We aimed to determine the pattern of delay and its effect on the short-term outcomes of total gastrectomy before and during the coronavirus disease 2019 (COVID-19) pandemic. Overlaid line graphs were used to visualize the dynamic changes in the severity of the pandemic, number of gastric cancer patients, and waiting time for a total gastrectomy. We observed a slightly longer waiting time during the pandemic (median: 28.00 days, interquartile range: 22.00-34.75) than before the pandemic (median: 25.00 days, interquartile range: 18.00-34.00; p = 0.0071). Moreover, we study the effect of delayed surgery (waiting time > 30 days) on short-term outcomes using postoperative complications, extreme value of laboratory results, and postoperative stay. In patients who had longer waiting times, we did not observe worse short-term complication rates (grade II-IV: 15% vs. 19%, p = 0.27; grade III-IV: 7.3% vs. 9.2%, p = 0.51, the short waiting group vs. the prolonged waiting group) or a higher risk of a longer POD (univariable: OR 1.09, 95% CI 0.80-1.49, p = 0.59; multivariable: OR 1.10, 95% CI 0.78-1.55, p = 0.59). Patients in the short waiting group, rather than in the delayed surgery group, had an increased risk of bleeding in analyses of laboratory results (plasma prothrombin activity, hemoglobin, and hematocrit). A slightly prolonged preoperative waiting time during COVID-19 pandemic might not influence the short-term outcomes of patients who underwent total gastrectomy.

1 Introduction

A prolonged waiting time for surgery is a major concern for cancer patients and their relatives, as it may result in a deterioration of the patient’s condition, increase the risk of metastasis, and worsen anxiety (1, 2). Previous studies have reported that surgical delay in colorectal and breast cancer is associated with shorter overall survival (3). However, in patients with esophageal, pancreatic, or lung cancer, a delay in surgery seemed not have a worse clinical outcome (4, 5). Previously, the admission patterns of cancer patients were roughly associated with accompanied diseases needing intervention in advance, holiday and weekend admission, and bed turnover issues. As all known, the pandemic has dramatically changed cancer therapy admission patterns since the beginning of 2020 (6, 7). Disruption of typical preoperative assessments and referrals from local hospitals during the pandemic significantly increased preoperative waiting times for cancer patients (8). Moreover, the impact of the above-mentioned factors varied according to the local pandemic severity and its prevention policy, which may have added to the complexities of increased waiting time.

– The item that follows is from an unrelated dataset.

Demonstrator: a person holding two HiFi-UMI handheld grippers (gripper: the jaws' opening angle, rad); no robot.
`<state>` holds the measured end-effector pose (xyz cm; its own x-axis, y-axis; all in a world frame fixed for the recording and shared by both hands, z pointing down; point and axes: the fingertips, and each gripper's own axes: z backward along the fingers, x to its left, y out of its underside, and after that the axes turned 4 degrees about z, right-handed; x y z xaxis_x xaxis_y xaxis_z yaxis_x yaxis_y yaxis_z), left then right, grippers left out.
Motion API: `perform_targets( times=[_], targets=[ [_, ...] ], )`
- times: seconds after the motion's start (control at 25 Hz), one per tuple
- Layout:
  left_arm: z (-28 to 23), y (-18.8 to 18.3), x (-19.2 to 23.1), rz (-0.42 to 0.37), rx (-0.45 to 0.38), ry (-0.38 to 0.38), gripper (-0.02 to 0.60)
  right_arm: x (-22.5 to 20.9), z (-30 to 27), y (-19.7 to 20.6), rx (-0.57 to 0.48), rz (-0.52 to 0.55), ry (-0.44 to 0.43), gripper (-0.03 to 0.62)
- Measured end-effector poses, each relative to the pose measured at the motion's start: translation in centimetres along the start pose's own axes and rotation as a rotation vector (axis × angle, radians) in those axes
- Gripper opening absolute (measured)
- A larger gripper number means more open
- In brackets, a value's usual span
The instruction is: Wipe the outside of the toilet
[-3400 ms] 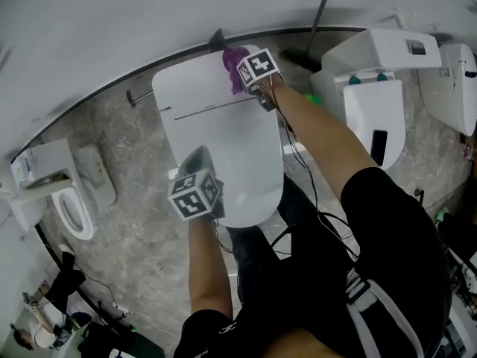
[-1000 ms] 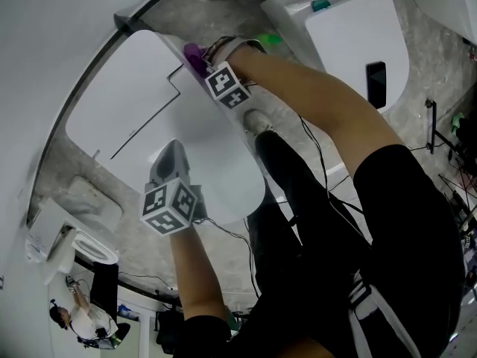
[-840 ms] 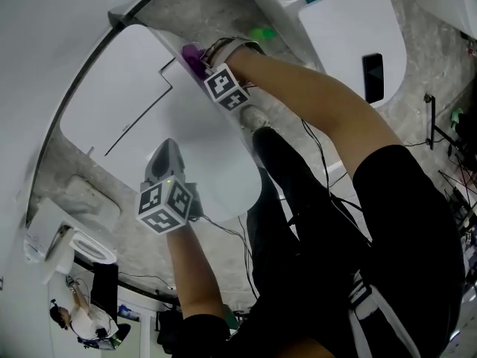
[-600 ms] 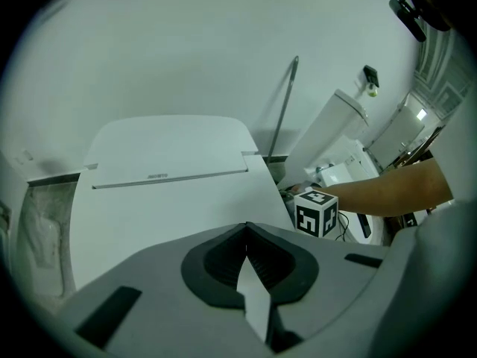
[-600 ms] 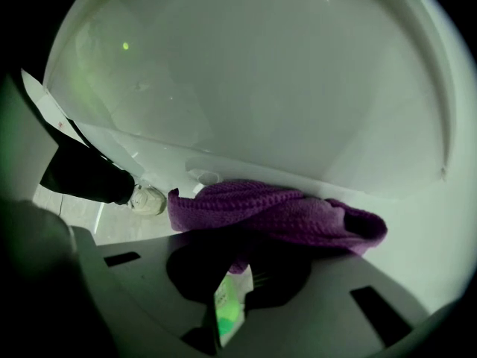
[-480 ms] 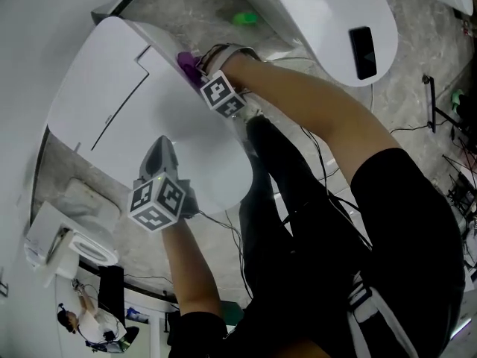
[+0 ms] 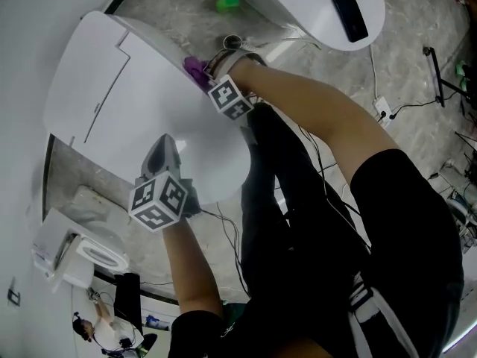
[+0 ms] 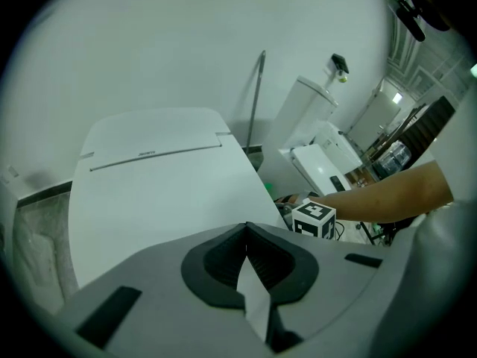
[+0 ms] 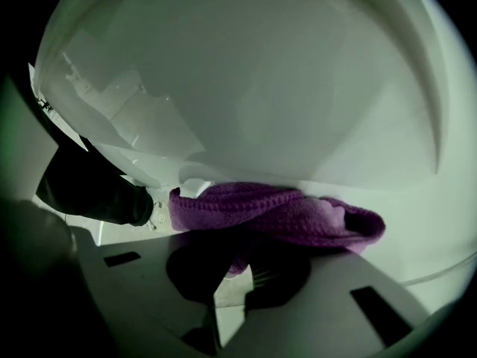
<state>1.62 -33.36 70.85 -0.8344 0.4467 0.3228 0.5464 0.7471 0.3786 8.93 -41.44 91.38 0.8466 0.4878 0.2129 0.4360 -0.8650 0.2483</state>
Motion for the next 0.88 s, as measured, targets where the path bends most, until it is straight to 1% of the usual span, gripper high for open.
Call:
perform_targets(
  times=[0.24,0.4,0.48,0.6,0.76,0.88],
  targets=[
    [1.6,3.9,0.4,-0.039,0.011,0.018,0.009,5.0,0.3,-1.7,-0.007,-0.071,0.001,0.041],
    [2.8,6.9,0.1,-0.073,0.027,0.024,0.009,8.9,0.7,-3.0,-0.011,-0.118,0.017,0.041],
    [3.2,8.4,-0.2,-0.083,0.032,0.028,0.009,10.8,0.7,-3.4,0.006,-0.149,0.037,0.041],
    [3.9,10.4,-0.5,-0.082,0.035,0.028,0.009,12.8,1.0,-4.3,0.036,-0.184,0.075,0.041],
    [4.7,13.0,-2.5,-0.067,0.042,0.025,0.009,16.0,2.1,-5.3,0.028,-0.203,0.076,0.041],
    [5.4,15.1,-4.3,-0.049,0.029,0.025,0.009,18.1,3.0,-6.0,0.036,-0.212,0.078,0.041]
  ],
)
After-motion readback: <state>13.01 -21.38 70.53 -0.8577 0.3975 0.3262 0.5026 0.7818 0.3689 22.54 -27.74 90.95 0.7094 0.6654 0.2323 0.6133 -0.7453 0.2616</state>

According to the guidelines, urgent surgery should be performed for aggressive tumors within 30 days of diagnosis. However, the effects of a slightly prolonged waiting time remain unknown. Unfortunately, during the coronavirus disease 2019 (COVID-19) pandemic, this has become an area of concern. The risk surplus of 30 days varied across different types of cancers during the COVID-19 period. The hazard ratio for each week of delay ranged from 1.06 to 1.08 in patients with prostate and breast cancer (9). Gastric cancer is the third most common cause of cancer-related death, with a high incidence and resultant mortality rate in China and worldwide (10, 11). Compared to partial gastrectomy, total gastrectomy (TG) is associated with a higher risk of metastasis as patients who require a TG have a higher pathological stage, larger tumor, or a worse gross type with a poor prognosis, such as linitis plastica. Furthermore, extensive invasion of the gastroesophageal junction results in extended resection of abdominal segment of esophagus, which is used to achieve a negative margin and can require conversion to a thoracotomy. However, it is unclear whether a slight delay leads to a significantly higher complication rate and longer hospital stay. In the coming years, a prolonged waiting time for TG is expected (8). However, the effect of a slightly protracted preoperative waiting time on the short-term prognosis of patients with gastric cancer remains undetermined. To investigate and compare the impact of the increase in waiting times for TG between the pre-COVID-19 and COVID-19 periods, we studied the dynamic changes in the admission patterns of patients who underwent TG. The complications, postoperative stay, and extreme postoperative laboratory test results of gastric cancer patients who underwent TG were used to compare the short-term outcomes between the short and delayed surgery groups in this study.

2 Methods and materials

2.1 Patient cohort

In total, 1,157 patients with gastric cancer were treated with TG at the Cancer Hospital, Chinese Academy of Medical Sciences, China, between June 2014 and June 2021 ( ). We included 584 patients who returned for re-examination at least once after undergoing TG. Data were collected from the prospectively documented electronic medical records at the National Cancer Center, China. The inclusion criteria for this study were: radical TG with D2 lymph node dissection, pathologically diagnosed primary gastric adenocarcinoma, and no other malignant tumor history. Patients were excluded from the study if they were lost to follow-up or the interval between the latest re-examination and TG was less than three months. Thus, our cohort did not include patients with 90-day postoperative mortality. This study was approved by the Research Ethics Committee of the Peking Union Medical College, and the approving body waived the need for informed consent due to the study’s retrospective nature.

Figure 1

Flow chart.

2.2 Treatment procedure

The treatment methods for all patients were determined by a multidisciplinary treatment (MDT) group according to the results of the preoperative assessment. Surgery-alone (SA) patients received TG alone without neoadjuvant therapy, while neoadjuvant patients received neoadjuvant therapy until the tumor was clinically resectable, followed by TG, according to the guidance of the MDT team. The margins of resection and the extent of the lymph node dissection were based on the treatment guidelines issued by the Japanese Gastric Cancer Association (JCGA). Pathological examinations, which included the determination of the pathological type, stage, and immunohistochemical characteristics, were independently reported by two professional pathologists according to the definition of the eighth edition of the American Joint Committee on Cancer (AJCC) staging systems. Postoperative adjuvant therapy was recommended for all patients with advanced pathological stages, and the attending physician determined the specific chemotherapy.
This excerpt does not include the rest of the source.